Valentine Cake, baked yesterday afternoon and served fresh for tea.

Commercialisation! Excess consumerism! We do not engage with common celebration because we do not wish to join in with the commercial jamboree which is sapping the goodness from our Earth and poisoning our planet – as well as tempting many to spend more than they have got. This is what I hear from many sensible, sensitive and responsible members of society.

But why should we metaphorically throw the baby out with the bath water? Why deny ourselves and others around us the pleasure of celebrating a lovely occasion, just because we don’t want to buy what is on offer in the shops? Surely this demonstrates that we have all become truly brainwashed by the commercial world into thinking that we can only celebrate something if we buy the requisite formula from commercial outlets?

Primarily, celebration is a state of mind and a general outlook. A public holiday or event or personal occasion approaches and we feel that we would like to take part in it. This then gives rise to ideas of how we might do this, which frequently involve the participation of others. We are contemplating a special time when we are able to tune out from the ‘ordinary’ day and spend a bit of quality time with loved ones, (or are blessed with the peace and space of our own company), enjoying an activity or activities which are just a little different or special.

Speaking as the mother of a family, our celebrations first and foremost involve bringing family and often dear friends together. Before any event, we discuss and agree on what form we wish our celebration to take, and also who would like to volunteer to do what towards it, or what they might provide or donate towards it. We meet and greet each other with the common aim of spending valuable quality time together and enjoying ourselves.

What we do once we are together follows a very simple and often similar formula. We spend quality time together. We talk and share. In the darker months we switch off all the electricity and light candles and/or encircle the hearth and sit in firelight – or outside around the flames of a bonfire. We bake or cook a special cake, dish or meal. We brew a pot of tea or coffee or set out (home made) wine and a cheese board. We play games, spend time in the garden or out in the woods… we watch a performance of ballet of opera on T.V. We exchange gifts – most usually individually home produced with much love and care. Activities and refreshments of food and drink often reflect the changing seasons.

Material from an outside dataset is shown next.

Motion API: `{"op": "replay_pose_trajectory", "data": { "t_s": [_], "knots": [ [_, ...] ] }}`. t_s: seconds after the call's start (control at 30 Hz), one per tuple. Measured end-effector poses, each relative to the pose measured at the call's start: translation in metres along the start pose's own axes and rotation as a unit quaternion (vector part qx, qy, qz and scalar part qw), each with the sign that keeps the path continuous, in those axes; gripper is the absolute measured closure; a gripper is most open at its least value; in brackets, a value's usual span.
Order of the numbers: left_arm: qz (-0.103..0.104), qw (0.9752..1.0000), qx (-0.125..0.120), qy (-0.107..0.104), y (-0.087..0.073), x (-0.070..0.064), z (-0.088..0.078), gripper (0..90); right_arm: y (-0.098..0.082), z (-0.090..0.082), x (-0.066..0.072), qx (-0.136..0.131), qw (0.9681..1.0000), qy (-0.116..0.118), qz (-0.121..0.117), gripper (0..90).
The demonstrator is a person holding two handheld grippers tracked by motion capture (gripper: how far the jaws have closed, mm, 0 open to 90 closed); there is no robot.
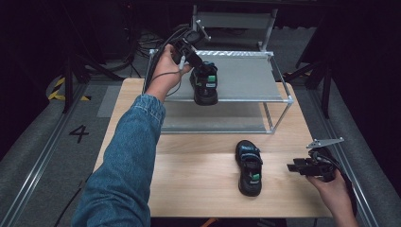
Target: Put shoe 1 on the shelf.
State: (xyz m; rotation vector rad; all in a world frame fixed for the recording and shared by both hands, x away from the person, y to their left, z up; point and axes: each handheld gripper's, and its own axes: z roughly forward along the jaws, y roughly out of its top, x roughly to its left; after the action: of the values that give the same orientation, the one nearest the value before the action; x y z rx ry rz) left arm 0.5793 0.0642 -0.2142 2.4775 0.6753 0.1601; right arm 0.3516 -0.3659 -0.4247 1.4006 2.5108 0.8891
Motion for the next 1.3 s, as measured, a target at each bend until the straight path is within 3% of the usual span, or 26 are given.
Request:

It might not be to everyone’s taste, but it is authentic to us and largely free, for it is what we bring to the gathering within ourselves which makes each occasion so valued and special. It is not just the jokes, the communal song, the music, the conversation we share which warms us, nourishes and supports us and makes our hearts sing. It is the fact that we are happy to co-operate and create these occasions, together, and the love for one another which this demonstrates.

Where in any of this have I mentioned buying anything, or even leaving the home environment, unless it is to go out into the garden or natural world?

I am sure that you all have your personal favourite ways of enjoying yourself and celebrating. But it does not have to involve running with the herd and doing what everyone else does. It does not have to involve great expenditure. Customers tend to buy items to make a celebration. They go through the motions of setting the scene by simply flashing their bank cards. But the amount of real involvement and input, effort and care is negligible – and so celebrations are frequently found to be devoid of any true meaning and so hollow and disappointing.  Then people feel disappointed and let down. Rows often ensue. We need to be reminded that we only get out what we put in.

So, what might you decide to next celebrate? What ‘ordinary day’ might you choose to use to alleviate the grey drabness of this end of winter? There are always personal highs to focus on… even just the fact that it is a stormy day and you want to be cosy indoors – enter candles, cakes and hot buttered crumpets… perhaps reading aloud, singing or listening to lovely music… or getting up on your feet and dancing around your living room?

Looking in the calendar of springtime events in the back of my book, ‘Spring In Your Step’, I see that on the 21st February it is International Mother Language Day.  That could be celebrated in all sorts of ways by reading poetry or prose aloud, writing something, singing, signing up to learn to speak your original ‘mother tongue’ or getting in touch with others who speak the same language. Spend a few minutes thinking about how lucky we all are to be able to communicate, how lucky we are that most of us can speak, articulate, and hear similar responses.

Or simply take a little time to celebrate your good health… peace… the fact that you are alive and have this day. But it doesn’t have to cost you a thing – except thought and effort, perhaps.

Go on, be daring! Celebrate just being alive!